■ **About this task**
Copy the records below without altering a single word.
*** Opening Supplied material ***
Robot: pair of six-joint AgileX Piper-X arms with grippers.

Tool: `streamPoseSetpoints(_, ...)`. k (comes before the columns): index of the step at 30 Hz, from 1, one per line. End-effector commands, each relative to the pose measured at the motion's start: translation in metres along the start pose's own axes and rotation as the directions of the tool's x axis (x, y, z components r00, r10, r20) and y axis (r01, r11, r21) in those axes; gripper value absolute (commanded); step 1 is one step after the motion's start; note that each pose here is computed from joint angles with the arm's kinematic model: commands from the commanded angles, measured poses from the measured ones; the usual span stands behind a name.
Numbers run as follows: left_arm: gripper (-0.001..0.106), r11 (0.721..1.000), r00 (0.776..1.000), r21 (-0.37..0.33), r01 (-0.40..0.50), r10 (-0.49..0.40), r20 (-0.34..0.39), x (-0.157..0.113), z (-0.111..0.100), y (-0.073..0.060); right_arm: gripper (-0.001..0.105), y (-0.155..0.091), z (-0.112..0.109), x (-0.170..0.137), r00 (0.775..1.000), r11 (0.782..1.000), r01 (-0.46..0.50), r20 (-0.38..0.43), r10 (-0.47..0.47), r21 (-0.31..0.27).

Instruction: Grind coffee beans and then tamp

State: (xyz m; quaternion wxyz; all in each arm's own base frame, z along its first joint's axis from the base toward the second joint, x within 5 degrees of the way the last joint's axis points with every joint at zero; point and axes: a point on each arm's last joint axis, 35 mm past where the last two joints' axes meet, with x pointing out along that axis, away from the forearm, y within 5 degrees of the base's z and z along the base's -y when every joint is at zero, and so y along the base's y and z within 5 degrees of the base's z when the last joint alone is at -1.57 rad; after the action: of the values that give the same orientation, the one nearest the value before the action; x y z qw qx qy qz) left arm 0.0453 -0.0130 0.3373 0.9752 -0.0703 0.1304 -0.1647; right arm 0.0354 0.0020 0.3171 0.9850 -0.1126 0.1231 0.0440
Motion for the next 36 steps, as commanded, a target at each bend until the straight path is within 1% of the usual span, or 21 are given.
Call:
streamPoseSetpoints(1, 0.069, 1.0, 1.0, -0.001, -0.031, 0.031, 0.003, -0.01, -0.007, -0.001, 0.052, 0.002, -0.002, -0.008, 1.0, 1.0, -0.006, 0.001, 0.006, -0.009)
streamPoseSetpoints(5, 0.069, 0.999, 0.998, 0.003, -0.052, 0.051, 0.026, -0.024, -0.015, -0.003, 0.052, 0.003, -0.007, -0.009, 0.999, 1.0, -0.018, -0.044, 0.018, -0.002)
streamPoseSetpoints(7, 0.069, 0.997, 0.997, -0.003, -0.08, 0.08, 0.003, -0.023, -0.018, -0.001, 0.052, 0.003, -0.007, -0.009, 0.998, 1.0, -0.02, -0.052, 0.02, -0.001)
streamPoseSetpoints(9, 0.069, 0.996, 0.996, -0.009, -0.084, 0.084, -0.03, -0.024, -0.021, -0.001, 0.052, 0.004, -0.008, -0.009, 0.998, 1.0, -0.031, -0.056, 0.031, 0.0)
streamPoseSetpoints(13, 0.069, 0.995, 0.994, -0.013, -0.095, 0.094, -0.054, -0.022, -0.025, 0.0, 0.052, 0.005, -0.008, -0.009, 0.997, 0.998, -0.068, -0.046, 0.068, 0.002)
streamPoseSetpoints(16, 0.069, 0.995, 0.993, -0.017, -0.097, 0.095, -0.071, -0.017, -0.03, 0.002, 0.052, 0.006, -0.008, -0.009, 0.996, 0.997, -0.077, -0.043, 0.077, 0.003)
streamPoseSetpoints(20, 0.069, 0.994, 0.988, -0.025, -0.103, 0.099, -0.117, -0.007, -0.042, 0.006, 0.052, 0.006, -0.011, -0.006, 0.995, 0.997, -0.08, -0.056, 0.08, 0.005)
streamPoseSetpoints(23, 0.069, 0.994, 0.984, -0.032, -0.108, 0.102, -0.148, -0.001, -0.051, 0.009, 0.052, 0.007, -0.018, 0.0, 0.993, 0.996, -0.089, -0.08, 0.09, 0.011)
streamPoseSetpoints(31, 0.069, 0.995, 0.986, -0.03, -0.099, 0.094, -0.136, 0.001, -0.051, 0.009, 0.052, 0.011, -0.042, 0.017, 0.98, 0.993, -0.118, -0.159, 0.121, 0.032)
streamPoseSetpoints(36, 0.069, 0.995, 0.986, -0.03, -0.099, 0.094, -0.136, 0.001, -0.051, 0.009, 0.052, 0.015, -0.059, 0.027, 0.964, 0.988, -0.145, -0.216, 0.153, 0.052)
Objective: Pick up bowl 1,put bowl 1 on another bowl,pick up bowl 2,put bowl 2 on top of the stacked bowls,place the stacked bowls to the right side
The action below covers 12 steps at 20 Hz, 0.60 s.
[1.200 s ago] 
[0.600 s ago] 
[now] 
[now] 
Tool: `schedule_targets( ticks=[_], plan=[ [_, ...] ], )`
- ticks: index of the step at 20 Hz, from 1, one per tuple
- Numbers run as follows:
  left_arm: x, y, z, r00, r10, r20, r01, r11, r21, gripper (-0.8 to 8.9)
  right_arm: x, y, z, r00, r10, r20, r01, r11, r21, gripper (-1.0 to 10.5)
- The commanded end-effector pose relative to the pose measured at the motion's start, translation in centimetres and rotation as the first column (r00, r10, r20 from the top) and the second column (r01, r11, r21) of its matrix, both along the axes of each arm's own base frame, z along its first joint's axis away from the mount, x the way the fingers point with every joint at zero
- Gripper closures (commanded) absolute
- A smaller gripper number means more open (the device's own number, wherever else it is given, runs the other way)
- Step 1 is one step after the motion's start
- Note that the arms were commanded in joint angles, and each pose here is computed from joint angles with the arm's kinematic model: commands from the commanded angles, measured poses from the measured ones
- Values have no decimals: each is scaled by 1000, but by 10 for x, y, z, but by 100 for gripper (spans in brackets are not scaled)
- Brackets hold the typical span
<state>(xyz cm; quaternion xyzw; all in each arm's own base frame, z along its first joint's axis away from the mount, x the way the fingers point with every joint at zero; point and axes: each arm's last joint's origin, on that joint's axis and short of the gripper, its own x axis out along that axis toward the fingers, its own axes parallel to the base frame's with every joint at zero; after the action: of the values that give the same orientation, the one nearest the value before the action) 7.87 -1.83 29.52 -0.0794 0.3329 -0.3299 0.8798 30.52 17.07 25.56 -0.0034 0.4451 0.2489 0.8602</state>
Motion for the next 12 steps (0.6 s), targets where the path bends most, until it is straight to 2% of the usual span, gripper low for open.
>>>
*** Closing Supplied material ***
■ **Response**
Robot: pair of six-joint AgileX Piper-X arms with grippers.

Tool: `streamPoseSetpoints(_, ...)`. k (comes before the columns): index of the step at 30 Hz, from 1, one per line. End-effector commands, each relative to the pose measured at the motion's start: translation in metres along the start pose's own axes and rotation as the directions of the tool's x axis (x, y, z components r00, r10, r20) and y axis (r01, r11, r21) in those axes; gripper value absolute (commanded); step 1 is one step after the motion's start; note that each pose here is computed from joint angles with the arm's kinematic model: commands from the commanded angles, measured poses from the measured ones; the usual span stands behind a name.
Numbers run as follows: left_arm: gripper (-0.001..0.106), r11 (0.721..1.000), r00 (0.776..1.000), r21 (-0.37..0.33), r01 (-0.40..0.50), r10 (-0.49..0.40), r20 (-0.34..0.39), x (-0.157..0.113), z (-0.111..0.100), y (-0.073..0.060); right_arm: gripper (-0.001..0.105), y (-0.155..0.091), z (-0.112..0.109), x (-0.170..0.137), r00 (0.775..1.000), r11 (0.782..1.000), r01 (-0.46..0.50), r20 (-0.38..0.43), r10 (-0.47..0.47), r21 (-0.31..0.27).

Instruction: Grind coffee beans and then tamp

State: (xyz m; quaternion wxyz; all in each arm's own base frame, z along its first joint's axis from the base toward the second joint, x within 5 degrees of the way the last joint's axis points with every joint at zero; point and axes: a point on each arm's last joint axis, 35 mm past where the last two joints' axes meet, with x pointing out along that axis, away from the forearm, y within 5 degrees of the base's z and z along the base's -y when every joint is at zero, and so y along the base's y and z within 5 degrees of the base's z when the last joint alone is at -1.57 rad; after the action: of the values that give the same orientation, the one nearest the value before the action; x y z qw qx qy qz) left arm 0.0453 -0.0130 0.3373 0.9752 -0.0703 0.1304 -0.1647; right arm 0.0354 0.0020 0.3171 0.9850 -0.1126 0.1231 0.0440
Motion for the next 36 steps, as commanded, a target at each bend until the straight path is within 1% of the usual span, or 21 are given.
Call:
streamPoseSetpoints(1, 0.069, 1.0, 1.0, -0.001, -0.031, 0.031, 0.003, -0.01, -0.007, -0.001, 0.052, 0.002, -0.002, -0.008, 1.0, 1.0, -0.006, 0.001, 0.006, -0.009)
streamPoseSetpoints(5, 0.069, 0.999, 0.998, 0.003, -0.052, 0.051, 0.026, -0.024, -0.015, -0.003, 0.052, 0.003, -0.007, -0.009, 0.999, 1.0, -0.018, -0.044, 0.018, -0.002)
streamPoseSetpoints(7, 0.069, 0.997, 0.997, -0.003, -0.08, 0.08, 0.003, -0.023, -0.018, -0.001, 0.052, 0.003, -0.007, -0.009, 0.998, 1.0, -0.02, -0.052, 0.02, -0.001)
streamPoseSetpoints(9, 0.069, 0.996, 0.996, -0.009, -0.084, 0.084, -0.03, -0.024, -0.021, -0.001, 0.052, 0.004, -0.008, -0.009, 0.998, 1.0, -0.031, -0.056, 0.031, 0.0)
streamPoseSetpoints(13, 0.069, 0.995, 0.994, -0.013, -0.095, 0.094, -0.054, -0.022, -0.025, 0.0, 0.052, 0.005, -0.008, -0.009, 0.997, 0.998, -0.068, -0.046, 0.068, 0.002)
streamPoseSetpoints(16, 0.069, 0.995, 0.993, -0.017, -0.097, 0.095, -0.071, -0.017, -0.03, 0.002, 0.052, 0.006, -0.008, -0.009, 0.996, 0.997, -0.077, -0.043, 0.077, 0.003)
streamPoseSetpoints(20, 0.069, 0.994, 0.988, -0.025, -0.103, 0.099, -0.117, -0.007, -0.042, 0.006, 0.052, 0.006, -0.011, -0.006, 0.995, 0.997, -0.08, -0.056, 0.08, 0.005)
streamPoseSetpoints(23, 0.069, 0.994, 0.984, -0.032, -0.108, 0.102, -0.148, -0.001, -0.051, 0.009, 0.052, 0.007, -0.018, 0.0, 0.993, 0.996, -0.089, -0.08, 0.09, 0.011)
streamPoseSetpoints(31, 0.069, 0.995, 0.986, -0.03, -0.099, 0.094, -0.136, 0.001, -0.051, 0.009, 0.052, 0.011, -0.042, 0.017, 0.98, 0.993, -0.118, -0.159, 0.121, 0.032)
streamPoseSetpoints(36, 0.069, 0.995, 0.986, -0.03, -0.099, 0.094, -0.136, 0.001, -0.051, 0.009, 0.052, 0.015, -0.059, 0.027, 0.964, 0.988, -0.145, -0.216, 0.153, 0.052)
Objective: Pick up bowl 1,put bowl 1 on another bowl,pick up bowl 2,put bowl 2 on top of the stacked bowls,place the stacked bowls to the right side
The action below covers 12 steps at 20 Hz, 0.60 s.
[1.200 s ago] 
[0.600 s ago] 
[now] 
[now] 
Tool: `schedule_targets( ticks=[_], plan=[ [_, ...] ], )`
- ticks: index of the step at 20 Hz, from 1, one per tuple
- Numbers run as follows:
  left_arm: x, y, z, r00, r10, r20, r01, r11, r21, gripper (-0.8 to 8.9)
  right_arm: x, y, z, r00, r10, r20, r01, r11, r21, gripper (-1.0 to 10.5)
- The commanded end-effector pose relative to the pose measured at the motion's start, translation in centimetres and rotation as the first column (r00, r10, r20 from the top) and the second column (r01, r11, r21) of its matrix, both along the axes of each arm's own base frame, z along its first joint's axis away from the mount, x the way the fingers point with every joint at zero
- Gripper closures (commanded) absolute
- A smaller gripper number means more open (the device's own number, wherever else it is given, runs the other way)
- Step 1 is one step after the motion's start
- Note that the arms were commanded in joint angles, and each pose here is computed from joint angles with the arm's kinematic model: commands from the commanded angles, measured poses from the measured ones
- Values have no decimals: each is scaled by 1000, but by 10 for x, y, z, but by 100 for gripper (spans in brackets are not scaled)
- Brackets hold the typical span
<state>(xyz cm; quaternion xyzw; all in each arm's own base frame, z along its first joint's axis away from the mount, x the way the fingers point with every joint at zero; point and axes: each arm's last joint's origin, on that joint's axis and short of the gripper, its own x axis out along that axis toward the fingers, its own axes parallel to the base frame's with every joint at zero; after the action: of the values that give the same orientation, the one nearest the value before the action) 7.87 -1.83 29.52 -0.0794 0.3329 -0.3299 0.8798 30.52 17.07 25.56 -0.0034 0.4451 0.2489 0.8602</state>
Motion for the next 12 steps (0.6 s), targets where the path bends most, until it is straight to 2% of the usual span, gripper low for open.
>>>

Nothing remains open in this exercise.